- Dataset entries

- - -

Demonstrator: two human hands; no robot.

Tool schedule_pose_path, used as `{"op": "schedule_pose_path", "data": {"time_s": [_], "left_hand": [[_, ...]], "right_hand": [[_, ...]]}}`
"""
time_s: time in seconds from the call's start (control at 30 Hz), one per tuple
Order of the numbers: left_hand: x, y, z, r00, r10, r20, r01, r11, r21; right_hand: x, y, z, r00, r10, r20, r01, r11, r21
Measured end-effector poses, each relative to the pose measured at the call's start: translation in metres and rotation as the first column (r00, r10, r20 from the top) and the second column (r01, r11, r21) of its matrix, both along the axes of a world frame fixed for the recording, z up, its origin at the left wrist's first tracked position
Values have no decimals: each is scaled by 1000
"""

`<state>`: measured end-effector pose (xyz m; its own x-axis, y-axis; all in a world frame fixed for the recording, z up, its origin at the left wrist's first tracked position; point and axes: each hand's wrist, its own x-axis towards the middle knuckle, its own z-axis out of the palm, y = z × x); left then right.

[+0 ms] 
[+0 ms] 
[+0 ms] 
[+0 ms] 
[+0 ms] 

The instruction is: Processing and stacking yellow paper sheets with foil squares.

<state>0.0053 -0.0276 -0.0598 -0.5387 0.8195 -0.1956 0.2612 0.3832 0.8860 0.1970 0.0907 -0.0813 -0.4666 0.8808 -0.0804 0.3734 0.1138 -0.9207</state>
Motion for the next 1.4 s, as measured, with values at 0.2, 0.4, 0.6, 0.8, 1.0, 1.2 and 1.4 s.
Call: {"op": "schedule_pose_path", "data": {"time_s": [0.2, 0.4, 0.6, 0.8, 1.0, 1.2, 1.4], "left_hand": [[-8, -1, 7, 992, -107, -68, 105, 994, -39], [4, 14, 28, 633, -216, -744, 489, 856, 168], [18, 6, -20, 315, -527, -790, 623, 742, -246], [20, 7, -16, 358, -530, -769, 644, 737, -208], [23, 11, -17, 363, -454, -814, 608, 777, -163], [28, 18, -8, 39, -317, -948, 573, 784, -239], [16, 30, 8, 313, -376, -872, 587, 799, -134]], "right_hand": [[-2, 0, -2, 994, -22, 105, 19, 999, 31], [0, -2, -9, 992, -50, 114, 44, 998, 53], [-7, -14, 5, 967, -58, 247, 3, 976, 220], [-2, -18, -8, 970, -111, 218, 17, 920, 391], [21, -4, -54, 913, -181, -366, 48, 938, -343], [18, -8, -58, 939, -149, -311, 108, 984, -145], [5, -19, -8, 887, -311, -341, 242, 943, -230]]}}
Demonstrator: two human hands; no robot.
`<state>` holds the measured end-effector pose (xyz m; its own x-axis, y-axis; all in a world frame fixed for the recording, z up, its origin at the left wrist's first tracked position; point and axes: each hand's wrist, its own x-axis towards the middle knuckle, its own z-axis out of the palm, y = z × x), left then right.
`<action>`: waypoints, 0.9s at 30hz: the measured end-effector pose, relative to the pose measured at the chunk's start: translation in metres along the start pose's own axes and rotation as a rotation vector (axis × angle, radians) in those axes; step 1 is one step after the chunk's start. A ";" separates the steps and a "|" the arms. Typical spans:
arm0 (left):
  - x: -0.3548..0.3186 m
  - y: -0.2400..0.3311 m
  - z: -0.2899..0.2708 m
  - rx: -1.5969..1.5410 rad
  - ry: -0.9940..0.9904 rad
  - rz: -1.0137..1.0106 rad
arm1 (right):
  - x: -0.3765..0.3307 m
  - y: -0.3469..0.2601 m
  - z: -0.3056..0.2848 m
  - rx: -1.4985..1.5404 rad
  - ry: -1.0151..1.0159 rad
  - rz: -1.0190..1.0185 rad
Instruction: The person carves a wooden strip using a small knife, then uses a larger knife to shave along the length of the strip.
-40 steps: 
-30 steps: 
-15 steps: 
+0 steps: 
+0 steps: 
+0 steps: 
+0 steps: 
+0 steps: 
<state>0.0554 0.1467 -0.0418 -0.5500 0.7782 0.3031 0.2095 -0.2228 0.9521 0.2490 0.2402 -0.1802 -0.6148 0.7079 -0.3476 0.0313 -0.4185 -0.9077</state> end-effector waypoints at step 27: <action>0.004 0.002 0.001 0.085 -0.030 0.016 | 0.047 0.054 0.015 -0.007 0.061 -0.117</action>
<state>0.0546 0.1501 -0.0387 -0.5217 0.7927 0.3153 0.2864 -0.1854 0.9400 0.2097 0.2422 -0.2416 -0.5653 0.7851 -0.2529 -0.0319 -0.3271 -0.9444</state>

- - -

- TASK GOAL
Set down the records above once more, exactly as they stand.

- WRITTEN SOLUTION
Demonstrator: two human hands; no robot.

Tool schedule_pose_path, used as `{"op": "schedule_pose_path", "data": {"time_s": [_], "left_hand": [[_, ...]], "right_hand": [[_, ...]]}}`
"""
time_s: time in seconds from the call's start (control at 30 Hz), one per tuple
Order of the numbers: left_hand: x, y, z, r00, r10, r20, r01, r11, r21; right_hand: x, y, z, r00, r10, r20, r01, r11, r21
Measured end-effector poses, each relative to the pose measured at the call's start: translation in metres and rotation as the first column (r00, r10, r20 from the top) and the second column (r01, r11, r21) of its matrix, both along the axes of a world frame fixed for the recording, z up, its origin at the left wrist's first tracked position
Values have no decimals: each is scaled by 1000
"""

`<state>`: measured end-effector pose (xyz m; its own x-axis, y-axis; all in a world frame fixed for the recording, z up, its origin at the left wrist's first tracked position; point and axes: each hand's wrist, its own x-axis towards the middle knuckle, its own z-axis out of the palm, y = z × x); left then right.

[+0 ms] 
[+0 ms] 
[+0 ms] 
[+0 ms] 
[+0 ms] 

The instruction is: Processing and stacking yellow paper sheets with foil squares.

<state>0.0053 -0.0276 -0.0598 -0.5387 0.8195 -0.1956 0.2612 0.3832 0.8860 0.1970 0.0907 -0.0813 -0.4666 0.8808 -0.0804 0.3734 0.1138 -0.9207</state>
Motion for the next 1.4 s, as measured, with values at 0.2, 0.4, 0.6, 0.8, 1.0, 1.2 and 1.4 s.
Call: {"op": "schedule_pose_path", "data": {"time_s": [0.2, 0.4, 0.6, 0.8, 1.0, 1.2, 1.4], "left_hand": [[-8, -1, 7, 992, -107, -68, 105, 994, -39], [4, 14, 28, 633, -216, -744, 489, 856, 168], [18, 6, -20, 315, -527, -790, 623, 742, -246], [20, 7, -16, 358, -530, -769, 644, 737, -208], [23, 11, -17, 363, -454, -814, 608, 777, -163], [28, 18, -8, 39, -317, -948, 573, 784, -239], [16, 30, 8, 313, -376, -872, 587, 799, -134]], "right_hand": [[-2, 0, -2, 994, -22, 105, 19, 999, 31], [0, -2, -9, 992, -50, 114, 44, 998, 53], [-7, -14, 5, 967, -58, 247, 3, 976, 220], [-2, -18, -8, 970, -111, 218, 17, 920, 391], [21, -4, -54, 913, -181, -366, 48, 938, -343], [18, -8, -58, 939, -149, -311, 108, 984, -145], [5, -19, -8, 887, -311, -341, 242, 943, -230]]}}
Demonstrator: two human hands; no robot.
`<state>` holds the measured end-effector pose (xyz m; its own x-axis, y-axis; all in a world frame fixed for the recording, z up, its origin at the left wrist's first tracked position; point and axes: each hand's wrist, its own x-axis towards the middle knuckle, its own z-axis out of the palm, y = z × x), left then right.
`<action>`: waypoints, 0.9s at 30hz: the measured end-effector pose, relative to the pose measured at the chunk's start: translation in metres along the start pose's own axes and rotation as a rotation vector (axis × angle, radians) in those axes; step 1 is one step after the chunk's start. A ";" separates the steps and a "|" the arms. Typical spans:
arm0 (left):
  - x: -0.3548..0.3186 m
  - y: -0.2400..0.3311 m
  - z: -0.2899..0.2708 m
  - rx: -1.5969..1.5410 rad
  - ry: -0.9940..0.9904 rad
  - rz: -1.0137..1.0106 rad
arm1 (right):
  - x: -0.3765..0.3307 m
  - y: -0.3469..0.2601 m
  - z: -0.3056..0.2848 m
  - rx: -1.4985..1.5404 rad
  - ry: -1.0151..1.0159 rad
  - rz: -1.0190..1.0185 rad
Instruction: The person carves a wooden strip using a small knife, then uses a larger knife to shave along the length of the strip.
-40 steps: 
-30 steps: 
-15 steps: 
+0 steps: 
+0 steps: 
+0 steps: 
+0 steps: 
+0 steps: 
<state>0.0554 0.1467 -0.0418 -0.5500 0.7782 0.3031 0.2095 -0.2228 0.9521 0.2490 0.2402 -0.1802 -0.6148 0.7079 -0.3476 0.0313 -0.4185 -0.9077</state> end-effector waypoints at step 27: <action>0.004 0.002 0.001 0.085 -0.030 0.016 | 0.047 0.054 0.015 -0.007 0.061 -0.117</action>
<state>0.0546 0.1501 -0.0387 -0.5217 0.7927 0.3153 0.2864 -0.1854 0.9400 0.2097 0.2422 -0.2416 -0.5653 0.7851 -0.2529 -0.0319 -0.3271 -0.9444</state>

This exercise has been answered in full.